**Exercise data**
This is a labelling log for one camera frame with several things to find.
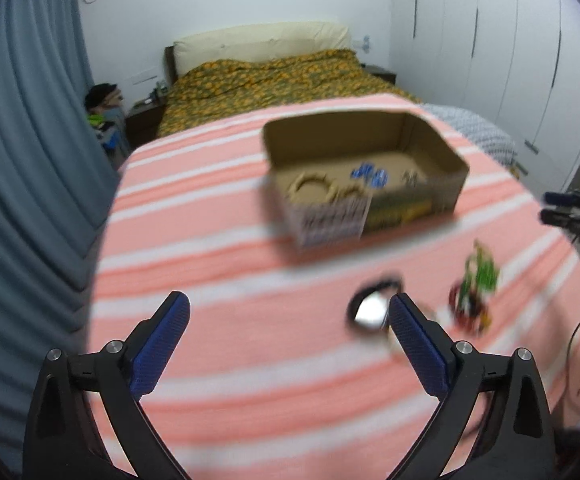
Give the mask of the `black white checkered blanket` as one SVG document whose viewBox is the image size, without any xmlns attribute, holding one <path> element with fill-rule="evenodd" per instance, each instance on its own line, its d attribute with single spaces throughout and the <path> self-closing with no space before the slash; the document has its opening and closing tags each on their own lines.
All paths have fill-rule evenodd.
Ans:
<svg viewBox="0 0 580 480">
<path fill-rule="evenodd" d="M 464 108 L 425 103 L 422 108 L 461 133 L 499 165 L 510 168 L 517 155 L 514 139 L 503 129 Z"/>
</svg>

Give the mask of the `white wardrobe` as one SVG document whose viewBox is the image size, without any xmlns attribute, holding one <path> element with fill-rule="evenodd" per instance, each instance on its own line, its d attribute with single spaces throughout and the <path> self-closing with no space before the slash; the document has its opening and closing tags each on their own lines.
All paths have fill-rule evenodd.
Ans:
<svg viewBox="0 0 580 480">
<path fill-rule="evenodd" d="M 516 144 L 534 194 L 580 170 L 578 0 L 391 0 L 390 63 L 423 102 L 471 110 Z"/>
</svg>

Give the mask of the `black smart watch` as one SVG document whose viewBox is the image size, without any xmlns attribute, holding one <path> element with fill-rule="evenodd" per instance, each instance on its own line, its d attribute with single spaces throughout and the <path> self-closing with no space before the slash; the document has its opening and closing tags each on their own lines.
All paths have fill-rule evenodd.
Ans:
<svg viewBox="0 0 580 480">
<path fill-rule="evenodd" d="M 383 275 L 378 280 L 360 286 L 348 301 L 346 323 L 363 333 L 380 333 L 389 321 L 391 298 L 404 290 L 401 275 Z"/>
</svg>

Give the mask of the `right dark nightstand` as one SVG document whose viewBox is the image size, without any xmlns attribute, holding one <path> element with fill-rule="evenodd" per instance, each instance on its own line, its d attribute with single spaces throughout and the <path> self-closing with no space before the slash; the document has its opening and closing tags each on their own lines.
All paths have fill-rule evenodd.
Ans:
<svg viewBox="0 0 580 480">
<path fill-rule="evenodd" d="M 396 74 L 386 68 L 378 65 L 365 65 L 363 66 L 363 69 L 366 70 L 368 74 L 378 77 L 386 81 L 388 84 L 392 84 L 392 86 L 395 86 L 396 84 Z"/>
</svg>

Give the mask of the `dark nightstand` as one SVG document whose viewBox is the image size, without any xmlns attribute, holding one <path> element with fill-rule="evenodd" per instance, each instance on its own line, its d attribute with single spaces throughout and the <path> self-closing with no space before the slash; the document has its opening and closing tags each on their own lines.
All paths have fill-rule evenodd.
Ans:
<svg viewBox="0 0 580 480">
<path fill-rule="evenodd" d="M 125 118 L 125 126 L 126 138 L 132 150 L 156 139 L 166 106 L 166 101 L 152 102 L 130 110 Z"/>
<path fill-rule="evenodd" d="M 396 74 L 386 68 L 378 65 L 365 65 L 363 66 L 363 69 L 366 70 L 368 74 L 378 77 L 386 81 L 388 84 L 392 84 L 392 86 L 395 86 L 396 84 Z"/>
</svg>

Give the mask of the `open cardboard box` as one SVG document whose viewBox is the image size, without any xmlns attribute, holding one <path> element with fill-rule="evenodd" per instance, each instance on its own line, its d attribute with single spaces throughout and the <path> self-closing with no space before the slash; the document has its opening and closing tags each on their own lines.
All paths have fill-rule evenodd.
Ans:
<svg viewBox="0 0 580 480">
<path fill-rule="evenodd" d="M 300 248 L 453 211 L 469 166 L 412 110 L 341 110 L 267 122 L 269 176 Z"/>
</svg>

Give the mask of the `striped pink white tablecloth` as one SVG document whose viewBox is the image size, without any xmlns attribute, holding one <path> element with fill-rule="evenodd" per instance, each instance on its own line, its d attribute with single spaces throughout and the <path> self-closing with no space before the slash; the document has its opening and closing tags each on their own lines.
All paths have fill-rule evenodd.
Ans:
<svg viewBox="0 0 580 480">
<path fill-rule="evenodd" d="M 89 347 L 125 338 L 174 290 L 183 339 L 142 406 L 195 479 L 383 479 L 435 401 L 383 335 L 345 321 L 361 285 L 399 274 L 444 326 L 472 246 L 499 266 L 481 351 L 532 351 L 549 400 L 580 354 L 580 257 L 538 221 L 509 172 L 450 127 L 470 170 L 453 217 L 300 250 L 275 196 L 261 130 L 323 110 L 408 110 L 379 94 L 269 108 L 138 148 L 122 175 L 93 287 Z"/>
</svg>

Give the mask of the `blue curtain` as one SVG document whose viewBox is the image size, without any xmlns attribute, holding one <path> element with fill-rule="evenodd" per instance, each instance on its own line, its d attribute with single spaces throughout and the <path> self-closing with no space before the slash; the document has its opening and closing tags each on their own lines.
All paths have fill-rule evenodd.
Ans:
<svg viewBox="0 0 580 480">
<path fill-rule="evenodd" d="M 77 0 L 0 0 L 0 460 L 22 469 L 46 353 L 81 346 L 118 183 L 90 128 Z"/>
</svg>

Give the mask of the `cream bed headboard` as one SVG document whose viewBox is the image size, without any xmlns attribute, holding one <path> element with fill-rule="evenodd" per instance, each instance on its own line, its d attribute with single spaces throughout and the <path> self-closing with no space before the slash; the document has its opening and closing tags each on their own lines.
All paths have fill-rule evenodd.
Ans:
<svg viewBox="0 0 580 480">
<path fill-rule="evenodd" d="M 323 50 L 351 49 L 346 25 L 280 22 L 241 25 L 176 39 L 165 48 L 169 77 L 176 81 L 200 65 L 218 60 L 264 63 Z"/>
</svg>

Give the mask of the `left dark nightstand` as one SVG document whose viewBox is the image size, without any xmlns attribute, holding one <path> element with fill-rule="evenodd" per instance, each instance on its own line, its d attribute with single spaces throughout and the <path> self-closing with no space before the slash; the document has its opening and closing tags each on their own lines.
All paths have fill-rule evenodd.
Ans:
<svg viewBox="0 0 580 480">
<path fill-rule="evenodd" d="M 125 126 L 126 138 L 132 150 L 156 139 L 166 106 L 166 101 L 152 102 L 130 110 L 125 118 Z"/>
</svg>

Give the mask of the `pile of clothes with hat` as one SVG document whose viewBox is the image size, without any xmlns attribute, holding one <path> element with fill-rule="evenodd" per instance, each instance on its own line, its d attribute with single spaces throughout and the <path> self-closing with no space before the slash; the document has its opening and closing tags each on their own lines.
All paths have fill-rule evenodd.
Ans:
<svg viewBox="0 0 580 480">
<path fill-rule="evenodd" d="M 84 108 L 105 155 L 112 167 L 119 170 L 131 153 L 122 109 L 122 92 L 116 84 L 95 84 L 84 97 Z"/>
</svg>

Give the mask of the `bed with yellow floral cover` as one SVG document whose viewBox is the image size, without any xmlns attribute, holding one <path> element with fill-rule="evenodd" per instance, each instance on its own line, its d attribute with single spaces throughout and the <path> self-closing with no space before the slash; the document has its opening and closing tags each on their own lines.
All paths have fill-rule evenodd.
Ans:
<svg viewBox="0 0 580 480">
<path fill-rule="evenodd" d="M 356 53 L 329 49 L 268 62 L 217 60 L 178 78 L 168 93 L 156 136 L 263 108 L 393 93 L 419 104 L 406 90 L 368 72 Z"/>
</svg>

**Description of the task**
Restate the listing word for word, pictures omitted.

**Your solution**
This is a labelling log for one camera frame with several things to find.
Give the mask of the `black white checkered blanket` as one SVG document whose viewBox is the image size, without any xmlns attribute, holding one <path> element with fill-rule="evenodd" per instance, each instance on its own line, its d attribute with single spaces throughout and the <path> self-closing with no space before the slash; the document has its opening and closing tags each on their own lines.
All paths have fill-rule evenodd.
Ans:
<svg viewBox="0 0 580 480">
<path fill-rule="evenodd" d="M 464 108 L 425 103 L 422 108 L 461 133 L 499 165 L 510 168 L 517 155 L 514 139 L 503 129 Z"/>
</svg>

Give the mask of the `white wardrobe` as one SVG document whose viewBox is the image size, without any xmlns attribute, holding one <path> element with fill-rule="evenodd" per instance, each instance on its own line, its d attribute with single spaces throughout and the <path> self-closing with no space before the slash; the document has its opening and closing tags each on their own lines.
All paths have fill-rule evenodd.
Ans:
<svg viewBox="0 0 580 480">
<path fill-rule="evenodd" d="M 516 144 L 534 194 L 580 170 L 578 0 L 391 0 L 390 63 L 423 102 L 471 110 Z"/>
</svg>

Give the mask of the `black smart watch` as one SVG document whose viewBox is the image size, without any xmlns attribute, holding one <path> element with fill-rule="evenodd" per instance, each instance on its own line, its d attribute with single spaces throughout and the <path> self-closing with no space before the slash; the document has its opening and closing tags each on their own lines.
All paths have fill-rule evenodd.
Ans:
<svg viewBox="0 0 580 480">
<path fill-rule="evenodd" d="M 383 275 L 378 280 L 360 286 L 348 301 L 346 323 L 363 333 L 380 333 L 389 321 L 391 298 L 404 290 L 401 275 Z"/>
</svg>

Give the mask of the `right dark nightstand` as one SVG document whose viewBox is the image size, without any xmlns attribute, holding one <path> element with fill-rule="evenodd" per instance, each instance on its own line, its d attribute with single spaces throughout and the <path> self-closing with no space before the slash; the document has its opening and closing tags each on their own lines.
All paths have fill-rule evenodd.
Ans:
<svg viewBox="0 0 580 480">
<path fill-rule="evenodd" d="M 396 74 L 386 68 L 378 65 L 365 65 L 363 66 L 363 69 L 366 70 L 368 74 L 378 77 L 386 81 L 388 84 L 392 84 L 392 86 L 395 86 L 396 84 Z"/>
</svg>

Give the mask of the `dark nightstand` as one SVG document whose viewBox is the image size, without any xmlns attribute, holding one <path> element with fill-rule="evenodd" per instance, each instance on its own line, its d attribute with single spaces throughout and the <path> self-closing with no space before the slash; the document has its opening and closing tags each on their own lines.
All paths have fill-rule evenodd.
Ans:
<svg viewBox="0 0 580 480">
<path fill-rule="evenodd" d="M 125 118 L 125 126 L 126 138 L 132 150 L 156 139 L 166 106 L 166 101 L 152 102 L 130 110 Z"/>
<path fill-rule="evenodd" d="M 396 74 L 386 68 L 378 65 L 365 65 L 363 66 L 363 69 L 366 70 L 368 74 L 378 77 L 386 81 L 388 84 L 392 84 L 392 86 L 395 86 L 396 84 Z"/>
</svg>

Give the mask of the `open cardboard box` as one SVG document whose viewBox is the image size, without any xmlns attribute, holding one <path> element with fill-rule="evenodd" per instance, each instance on its own line, its d attribute with single spaces throughout and the <path> self-closing with no space before the slash; the document has its opening and closing tags each on their own lines.
All paths have fill-rule evenodd.
Ans:
<svg viewBox="0 0 580 480">
<path fill-rule="evenodd" d="M 300 248 L 453 211 L 469 166 L 412 110 L 341 110 L 267 122 L 269 176 Z"/>
</svg>

Give the mask of the `striped pink white tablecloth` as one SVG document whose viewBox is the image size, without any xmlns attribute, holding one <path> element with fill-rule="evenodd" per instance, each instance on its own line, its d attribute with single spaces throughout and the <path> self-closing with no space before the slash; the document has its opening and closing tags each on their own lines.
All paths have fill-rule evenodd.
Ans:
<svg viewBox="0 0 580 480">
<path fill-rule="evenodd" d="M 89 347 L 125 338 L 174 290 L 183 339 L 142 406 L 195 479 L 383 479 L 435 401 L 383 335 L 345 321 L 361 285 L 399 274 L 444 326 L 472 246 L 499 266 L 481 351 L 532 351 L 549 400 L 580 354 L 580 257 L 538 221 L 509 172 L 450 127 L 470 170 L 453 217 L 300 250 L 275 196 L 261 130 L 323 110 L 408 110 L 379 94 L 269 108 L 138 148 L 122 175 L 93 287 Z"/>
</svg>

Give the mask of the `blue curtain` as one SVG document whose viewBox is the image size, without any xmlns attribute, holding one <path> element with fill-rule="evenodd" per instance, each instance on its own line, its d attribute with single spaces throughout and the <path> self-closing with no space before the slash; the document has its opening and closing tags each on their own lines.
All paths have fill-rule evenodd.
Ans:
<svg viewBox="0 0 580 480">
<path fill-rule="evenodd" d="M 77 0 L 0 0 L 0 460 L 22 469 L 46 353 L 81 346 L 118 183 L 90 128 Z"/>
</svg>

Give the mask of the `cream bed headboard` as one SVG document whose viewBox is the image size, without any xmlns attribute, holding one <path> element with fill-rule="evenodd" per instance, each instance on its own line, its d attribute with single spaces throughout and the <path> self-closing with no space before the slash; the document has its opening and closing tags each on their own lines.
All paths have fill-rule evenodd.
Ans:
<svg viewBox="0 0 580 480">
<path fill-rule="evenodd" d="M 323 50 L 351 49 L 346 25 L 280 22 L 241 25 L 176 39 L 165 48 L 169 77 L 176 81 L 200 65 L 218 60 L 264 63 Z"/>
</svg>

Give the mask of the `left dark nightstand` as one SVG document whose viewBox is the image size, without any xmlns attribute, holding one <path> element with fill-rule="evenodd" per instance, each instance on its own line, its d attribute with single spaces throughout and the <path> self-closing with no space before the slash; the document has its opening and closing tags each on their own lines.
All paths have fill-rule evenodd.
Ans:
<svg viewBox="0 0 580 480">
<path fill-rule="evenodd" d="M 125 126 L 126 138 L 132 150 L 156 139 L 166 106 L 166 101 L 152 102 L 130 110 L 125 118 Z"/>
</svg>

Give the mask of the `pile of clothes with hat` as one SVG document whose viewBox is the image size, without any xmlns attribute, holding one <path> element with fill-rule="evenodd" per instance, each instance on its own line, its d attribute with single spaces throughout and the <path> self-closing with no space before the slash; the document has its opening and closing tags each on their own lines.
All paths have fill-rule evenodd.
Ans:
<svg viewBox="0 0 580 480">
<path fill-rule="evenodd" d="M 84 108 L 105 155 L 112 167 L 119 170 L 131 153 L 122 109 L 122 92 L 116 84 L 95 84 L 84 97 Z"/>
</svg>

Give the mask of the `bed with yellow floral cover` as one SVG document whose viewBox is the image size, without any xmlns attribute, holding one <path> element with fill-rule="evenodd" per instance, each instance on its own line, its d attribute with single spaces throughout and the <path> self-closing with no space before the slash; the document has its opening and closing tags each on their own lines.
All paths have fill-rule evenodd.
Ans:
<svg viewBox="0 0 580 480">
<path fill-rule="evenodd" d="M 356 53 L 329 49 L 268 62 L 217 60 L 178 78 L 168 93 L 156 136 L 263 108 L 393 93 L 419 104 L 406 90 L 368 72 Z"/>
</svg>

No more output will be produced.